I suppose I like the soundtrack (because all of the songs were lifted from previous entries in the series), but that’s about it outside of how the film looks. Also, screw you if you think a movie should be liked because it looks pretty. This film teabagged my favorite universe and it’s release actually had negative effects on the games themselves.
Ryan – 3
I’m not nearly as cynical as Trent on this one. I actually enjoy this film a decent amount, though he’s certainly right in that they get a ton of things wrong. Sean Bean’s scenes for the most part do ruin the movie’s pacing. It would have been far better if they leave most of his things out of the middle of the movie, and sent him to Silent Hill after all was said and done to add an extra sense of isolation and despair for the surviving girls. The plot of the movie was nearly completely rewritten, but I throw that to the time constraints of a movie and not wanting tons of exposition. The monsters of Silent Hill appearing in the movie? There really is no excuse for this except that the people who know nothing of Silent Hill are expecting to see a man with a steel pyramid on his face kill a lot of people. The director and writers of the Silent Hill film made Silent Hill as a Hollywood movie, not as a love letter to the fans. They kept the elements that they knew would make money and people unfamiliar with the series would enjoy (I.e., the soundtrack, the monsters that they thought looked the coolest, the excellent locations and sets) and didn’t bother with anything from the original story. They just decided to write their own script to try and appeal to the mass audience instead of staying faithful to the story of the games. I think this certainly works in some ways, but drops the ball on others. I enjoy the Silent Hill games (At least all the ones released on PS1/2), and I do like this film quite a bit. I just prefer to think of it as an alternate telling of a story or even it’s own separate tale rather than a straight retelling of the events of the first game. Not a bad movie overall.
Also, as a final note because it angers me so much …Cybil’s sacrifice was very much a pointless occurrence. The only reason it was even in there was because, to quote TV Tropes, “Vasquez Always Dies” in Hollywood.
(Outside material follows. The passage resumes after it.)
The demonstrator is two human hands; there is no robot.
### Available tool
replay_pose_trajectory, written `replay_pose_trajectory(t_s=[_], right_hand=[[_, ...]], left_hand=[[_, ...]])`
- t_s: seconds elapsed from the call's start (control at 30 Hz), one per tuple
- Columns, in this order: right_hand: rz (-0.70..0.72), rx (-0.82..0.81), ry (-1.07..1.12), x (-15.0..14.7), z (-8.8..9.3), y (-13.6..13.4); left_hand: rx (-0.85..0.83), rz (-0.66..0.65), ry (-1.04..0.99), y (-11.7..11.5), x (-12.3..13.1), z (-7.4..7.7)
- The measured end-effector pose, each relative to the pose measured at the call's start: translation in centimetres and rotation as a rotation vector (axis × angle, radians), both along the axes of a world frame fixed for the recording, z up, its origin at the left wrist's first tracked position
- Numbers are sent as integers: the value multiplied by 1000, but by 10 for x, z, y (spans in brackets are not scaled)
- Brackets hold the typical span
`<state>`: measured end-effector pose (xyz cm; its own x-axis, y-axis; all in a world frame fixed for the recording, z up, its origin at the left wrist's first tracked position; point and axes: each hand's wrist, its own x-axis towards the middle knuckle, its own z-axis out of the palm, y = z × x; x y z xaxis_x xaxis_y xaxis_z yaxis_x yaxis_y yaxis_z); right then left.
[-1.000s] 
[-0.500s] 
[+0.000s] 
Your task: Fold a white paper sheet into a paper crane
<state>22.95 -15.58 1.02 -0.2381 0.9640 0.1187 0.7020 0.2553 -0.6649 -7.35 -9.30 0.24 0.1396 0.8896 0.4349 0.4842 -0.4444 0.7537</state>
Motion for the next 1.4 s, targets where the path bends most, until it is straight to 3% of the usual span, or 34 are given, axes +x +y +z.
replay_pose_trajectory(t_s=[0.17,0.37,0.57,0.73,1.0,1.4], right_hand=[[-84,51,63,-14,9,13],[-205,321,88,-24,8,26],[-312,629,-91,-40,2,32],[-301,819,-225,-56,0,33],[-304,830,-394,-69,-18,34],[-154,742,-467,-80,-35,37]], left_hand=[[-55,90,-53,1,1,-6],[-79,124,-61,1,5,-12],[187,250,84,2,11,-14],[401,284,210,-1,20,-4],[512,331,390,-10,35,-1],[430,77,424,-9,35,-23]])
It was pointless, useless for the plot, and thrown in just to hold up to the average preconception of how the movie has to go.
Drinking – 3.75
Trent – 5
Thank fucking god for alcohol.
Ryan – 2.5
The drinking here wasn’t nearly as bad as Twilight. The only times where it really started to take full effect was during a scene with Alessa where the kids around her chant “Burn the Witch!” 10 times in a row, and in the beginning of the film where Rose frantically calls Sharon’s name. Otherwise, This movie wasn’t nearly as hard hitting as Twilight in the drinking category. In fact, I made my own impromptu rule just for fun. “In Soviet Russia, Sean Bean Kills You! – Everytime Sean Bean appears on screen, take 3 drinks.” It helped keep the buzz going, that’s for sure. Plus I love me some Sean Bean. It was nice to see a movie where he doesn’t wind up six feet under for once.
Conclusion: Silent Hill is a great horror movie for people who aren’t hardcore fans of the series. Otherwise, you will be sorely disappointed. It will take everything you know of the workings and history of Silent Hill and flat out ignore them. Trent uses alcohol to cope with his Silent Hill woes. I suggest you do the same.